First, a supposedly brief exchange of pleasantries between Biden and Lopez Obrador on Monday turned into a contentious debate over the history of US support for Latin America.
Lopez Obrador told Biden that the United States had done little to support development in Latin America since John F. Kennedy's "Alliance for Progress" spending in the early 1960s.
"This has been the only important thing, really, that has been done in terms of cooperation for development in our continent in more than half a century," said Lopez Obrador.
He challenged Biden to improve life across the region, telling him that "you hold the key in your hand".
"This is the moment for us to determine to do away with this abandonment, this disdain and this forgetfulness for Latin America and the Caribbean," Lopez Obrador told Biden.
Biden didn't agree, replying that the US government has spent "tens of billions of dollars in the hemisphere" in the last 15 years, and that he had secured agreements from G7 countries to support infrastructure projects in the region.
However, Biden acknowledged that US response is not limited to the North American continent. "Unfortunately, our response just doesn't end in the Western Hemisphere: It's in central Europe. It's in Asia. It's in the Middle East. It's in Africa," he said. "I wish we could just have one focus."
Biden and Lopez Obrador haven't been on good terms for the past two years. Lopez Obrador openly expressed his admiration for Biden's 2020 presidential opponent Donald Trump and last year he skipped a Los Angeles summit of the Americas because Biden didn't invite the leaders of Cuba, Venezuela and Nicaragua.
Both the US and Canada have accused Lopez Obrador of violating a free-trade pact by favoring Mexico's state-owned utility over those built by foreign and private companies.
Both Trudeau and Lopez Obrador are concerned about Biden's efforts to boost US domestic manufacturing.
Biden's proposed spending plan stipulated that it would offer American consumers a $7,500 tax credit if they buy electric vehicles through 2026. After 2026, only purchases of electric vehicles made in the US would qualify for the credit.
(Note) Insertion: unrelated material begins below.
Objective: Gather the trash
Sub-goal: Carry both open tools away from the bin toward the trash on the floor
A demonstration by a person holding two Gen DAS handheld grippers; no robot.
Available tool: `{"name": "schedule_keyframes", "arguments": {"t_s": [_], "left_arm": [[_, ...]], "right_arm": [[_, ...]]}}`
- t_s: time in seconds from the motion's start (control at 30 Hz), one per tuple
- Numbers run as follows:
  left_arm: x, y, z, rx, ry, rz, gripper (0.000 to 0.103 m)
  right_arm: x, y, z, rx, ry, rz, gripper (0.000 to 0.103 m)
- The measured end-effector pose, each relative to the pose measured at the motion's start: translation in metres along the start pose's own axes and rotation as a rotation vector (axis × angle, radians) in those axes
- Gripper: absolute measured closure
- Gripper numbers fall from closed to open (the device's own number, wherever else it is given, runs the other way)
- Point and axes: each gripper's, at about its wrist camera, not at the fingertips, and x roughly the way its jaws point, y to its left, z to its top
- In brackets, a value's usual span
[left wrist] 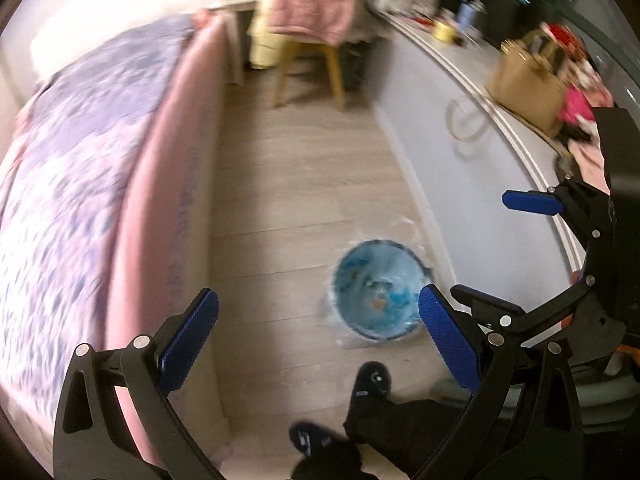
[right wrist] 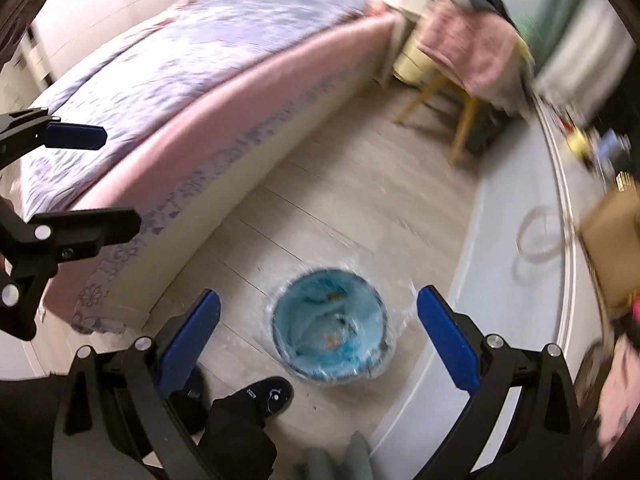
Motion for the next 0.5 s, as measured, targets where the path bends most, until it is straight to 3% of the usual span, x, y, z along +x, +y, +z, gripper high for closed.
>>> {"name": "schedule_keyframes", "arguments": {"t_s": [0.2,0.5], "left_arm": [[-0.069,0.08,-0.069,-0.236,-0.082,0.132,0.006],[-0.219,0.203,-0.236,-0.605,-0.157,0.403,0.006]], "right_arm": [[-0.023,0.115,0.033,-0.216,-0.06,0.128,0.007],[-0.076,0.337,0.06,-0.472,-0.176,0.347,0.007]]}}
The base credit would go up by $4,500 for a vehicle made at a US plant that operates under a union-negotiated agreement.
Trudeau said last November that the credit would pose problems for vehicle production in Canada.
The White House released a statement outlining key targets of the summit, including trilateral cooperation in securing semiconductor and critical mineral supply chain, clean energy, a safe pathway for immigration, and curbing drug-trafficking and human-trafficking.
The Associated Press contributed to this story.